Work required: Set down exactly, from the records below, the line with "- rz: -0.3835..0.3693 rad" through the line with "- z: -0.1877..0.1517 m", and nothing else.

(Excerpts from a dataset)
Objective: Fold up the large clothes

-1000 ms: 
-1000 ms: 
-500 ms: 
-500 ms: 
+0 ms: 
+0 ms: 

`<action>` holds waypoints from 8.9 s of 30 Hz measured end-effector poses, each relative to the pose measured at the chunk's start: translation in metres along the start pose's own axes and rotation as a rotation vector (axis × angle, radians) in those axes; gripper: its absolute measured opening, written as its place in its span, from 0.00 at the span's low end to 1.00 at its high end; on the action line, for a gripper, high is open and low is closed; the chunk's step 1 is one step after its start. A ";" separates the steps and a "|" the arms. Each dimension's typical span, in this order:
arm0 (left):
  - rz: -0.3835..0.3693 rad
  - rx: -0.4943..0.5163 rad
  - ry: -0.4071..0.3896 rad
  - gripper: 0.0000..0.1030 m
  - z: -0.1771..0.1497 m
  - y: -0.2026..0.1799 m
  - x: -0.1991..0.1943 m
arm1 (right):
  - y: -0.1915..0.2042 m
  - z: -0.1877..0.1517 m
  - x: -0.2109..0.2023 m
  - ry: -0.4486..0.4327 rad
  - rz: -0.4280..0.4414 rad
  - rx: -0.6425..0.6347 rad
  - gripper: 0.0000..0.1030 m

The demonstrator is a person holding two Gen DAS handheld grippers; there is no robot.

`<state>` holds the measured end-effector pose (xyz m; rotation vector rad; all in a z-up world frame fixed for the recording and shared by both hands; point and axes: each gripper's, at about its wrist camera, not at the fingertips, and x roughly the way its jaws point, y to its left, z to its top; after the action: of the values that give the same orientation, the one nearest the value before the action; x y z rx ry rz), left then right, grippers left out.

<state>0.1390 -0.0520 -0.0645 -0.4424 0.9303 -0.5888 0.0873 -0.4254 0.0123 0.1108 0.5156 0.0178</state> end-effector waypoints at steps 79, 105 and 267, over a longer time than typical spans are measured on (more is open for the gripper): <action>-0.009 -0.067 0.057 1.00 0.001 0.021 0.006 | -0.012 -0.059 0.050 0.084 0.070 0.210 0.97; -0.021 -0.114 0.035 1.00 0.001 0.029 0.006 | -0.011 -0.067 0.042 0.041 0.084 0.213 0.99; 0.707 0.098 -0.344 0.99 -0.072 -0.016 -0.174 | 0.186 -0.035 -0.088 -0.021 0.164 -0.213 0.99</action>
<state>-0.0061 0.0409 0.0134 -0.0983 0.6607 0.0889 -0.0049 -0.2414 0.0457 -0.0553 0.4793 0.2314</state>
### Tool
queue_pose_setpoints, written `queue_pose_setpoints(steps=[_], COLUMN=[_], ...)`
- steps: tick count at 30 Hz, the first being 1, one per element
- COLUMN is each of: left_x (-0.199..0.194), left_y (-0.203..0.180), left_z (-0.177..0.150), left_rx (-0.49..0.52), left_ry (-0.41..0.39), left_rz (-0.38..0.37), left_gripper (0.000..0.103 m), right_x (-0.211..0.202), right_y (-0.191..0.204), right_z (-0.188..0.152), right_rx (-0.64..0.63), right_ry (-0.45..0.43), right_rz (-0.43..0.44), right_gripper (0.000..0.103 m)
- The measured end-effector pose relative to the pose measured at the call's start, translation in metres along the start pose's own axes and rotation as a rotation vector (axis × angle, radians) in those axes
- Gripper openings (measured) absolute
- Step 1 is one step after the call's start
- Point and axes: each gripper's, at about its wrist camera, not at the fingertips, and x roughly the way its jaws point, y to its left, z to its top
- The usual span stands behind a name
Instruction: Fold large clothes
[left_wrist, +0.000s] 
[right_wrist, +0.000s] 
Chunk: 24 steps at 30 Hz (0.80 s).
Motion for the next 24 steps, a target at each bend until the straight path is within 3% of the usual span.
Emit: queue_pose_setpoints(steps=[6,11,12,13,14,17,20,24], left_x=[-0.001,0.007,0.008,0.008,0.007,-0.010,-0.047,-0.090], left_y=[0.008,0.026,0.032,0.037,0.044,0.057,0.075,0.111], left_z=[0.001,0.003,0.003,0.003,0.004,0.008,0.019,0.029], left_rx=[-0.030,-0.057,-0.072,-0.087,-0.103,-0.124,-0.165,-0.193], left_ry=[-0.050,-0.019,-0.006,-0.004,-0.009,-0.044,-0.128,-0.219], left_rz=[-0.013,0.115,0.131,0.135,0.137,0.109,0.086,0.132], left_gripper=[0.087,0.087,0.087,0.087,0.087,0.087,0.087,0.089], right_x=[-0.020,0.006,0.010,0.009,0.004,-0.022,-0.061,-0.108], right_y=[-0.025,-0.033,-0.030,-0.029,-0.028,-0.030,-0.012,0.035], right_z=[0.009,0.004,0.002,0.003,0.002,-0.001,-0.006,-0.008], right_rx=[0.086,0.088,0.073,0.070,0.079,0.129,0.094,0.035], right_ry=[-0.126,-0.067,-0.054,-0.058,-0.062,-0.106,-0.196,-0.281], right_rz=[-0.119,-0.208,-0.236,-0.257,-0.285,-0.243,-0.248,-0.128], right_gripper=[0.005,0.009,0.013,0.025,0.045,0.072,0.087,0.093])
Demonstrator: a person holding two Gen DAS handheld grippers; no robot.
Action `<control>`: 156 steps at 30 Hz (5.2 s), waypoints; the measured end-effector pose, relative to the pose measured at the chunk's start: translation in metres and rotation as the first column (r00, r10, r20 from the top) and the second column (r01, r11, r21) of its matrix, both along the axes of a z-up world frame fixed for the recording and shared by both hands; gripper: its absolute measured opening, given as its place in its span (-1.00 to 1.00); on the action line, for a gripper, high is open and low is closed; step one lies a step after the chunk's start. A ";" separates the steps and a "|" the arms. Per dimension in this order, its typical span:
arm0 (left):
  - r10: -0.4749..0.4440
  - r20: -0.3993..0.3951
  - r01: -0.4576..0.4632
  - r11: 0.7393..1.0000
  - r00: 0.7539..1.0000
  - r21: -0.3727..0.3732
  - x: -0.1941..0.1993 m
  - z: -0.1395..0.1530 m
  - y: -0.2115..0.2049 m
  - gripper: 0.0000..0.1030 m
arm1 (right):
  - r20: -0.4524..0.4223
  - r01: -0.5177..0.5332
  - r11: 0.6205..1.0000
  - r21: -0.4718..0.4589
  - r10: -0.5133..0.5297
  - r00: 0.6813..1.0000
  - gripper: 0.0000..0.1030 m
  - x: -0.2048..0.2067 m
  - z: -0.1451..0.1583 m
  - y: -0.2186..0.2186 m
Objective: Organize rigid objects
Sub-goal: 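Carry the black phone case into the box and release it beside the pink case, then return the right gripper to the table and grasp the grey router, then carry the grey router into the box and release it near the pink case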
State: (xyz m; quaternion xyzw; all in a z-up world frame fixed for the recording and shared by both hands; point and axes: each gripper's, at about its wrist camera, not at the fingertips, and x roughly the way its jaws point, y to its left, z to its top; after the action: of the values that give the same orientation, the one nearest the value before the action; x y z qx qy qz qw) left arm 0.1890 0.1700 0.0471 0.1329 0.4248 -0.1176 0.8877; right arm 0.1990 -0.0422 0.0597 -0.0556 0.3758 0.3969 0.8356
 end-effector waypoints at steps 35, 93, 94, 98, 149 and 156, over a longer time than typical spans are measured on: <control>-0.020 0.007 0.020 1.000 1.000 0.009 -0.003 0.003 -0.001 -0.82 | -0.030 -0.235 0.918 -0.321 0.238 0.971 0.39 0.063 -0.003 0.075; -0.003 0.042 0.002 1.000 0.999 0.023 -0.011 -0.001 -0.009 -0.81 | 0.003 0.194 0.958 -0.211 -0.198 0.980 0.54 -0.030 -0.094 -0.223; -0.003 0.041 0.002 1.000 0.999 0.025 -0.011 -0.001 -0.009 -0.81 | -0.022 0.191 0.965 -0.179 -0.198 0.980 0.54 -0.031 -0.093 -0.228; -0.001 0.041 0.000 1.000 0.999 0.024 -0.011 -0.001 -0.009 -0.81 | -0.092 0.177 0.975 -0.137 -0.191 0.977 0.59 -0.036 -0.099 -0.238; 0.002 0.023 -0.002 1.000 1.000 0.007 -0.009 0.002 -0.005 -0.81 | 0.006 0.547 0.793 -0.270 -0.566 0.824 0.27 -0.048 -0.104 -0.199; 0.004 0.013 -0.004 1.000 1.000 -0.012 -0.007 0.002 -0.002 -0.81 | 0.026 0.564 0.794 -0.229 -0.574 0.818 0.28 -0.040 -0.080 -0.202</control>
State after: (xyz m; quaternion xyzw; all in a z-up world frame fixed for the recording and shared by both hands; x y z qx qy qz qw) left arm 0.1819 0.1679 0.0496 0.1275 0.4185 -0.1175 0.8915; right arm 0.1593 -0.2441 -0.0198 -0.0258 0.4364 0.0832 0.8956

Problem solution:
  - rz: -0.3835..0.3693 rad
  - rx: -0.4943..0.5163 rad
  - ry: -0.4071..0.3896 rad
  - gripper: 0.0000..0.1030 m
  - z: -0.1771..0.1497 m
  - y: -0.2026..0.1799 m
  - x: -0.1991..0.1943 m
arm1 (right):
  - y: -0.1915..0.2042 m
  - z: -0.1877..0.1517 m

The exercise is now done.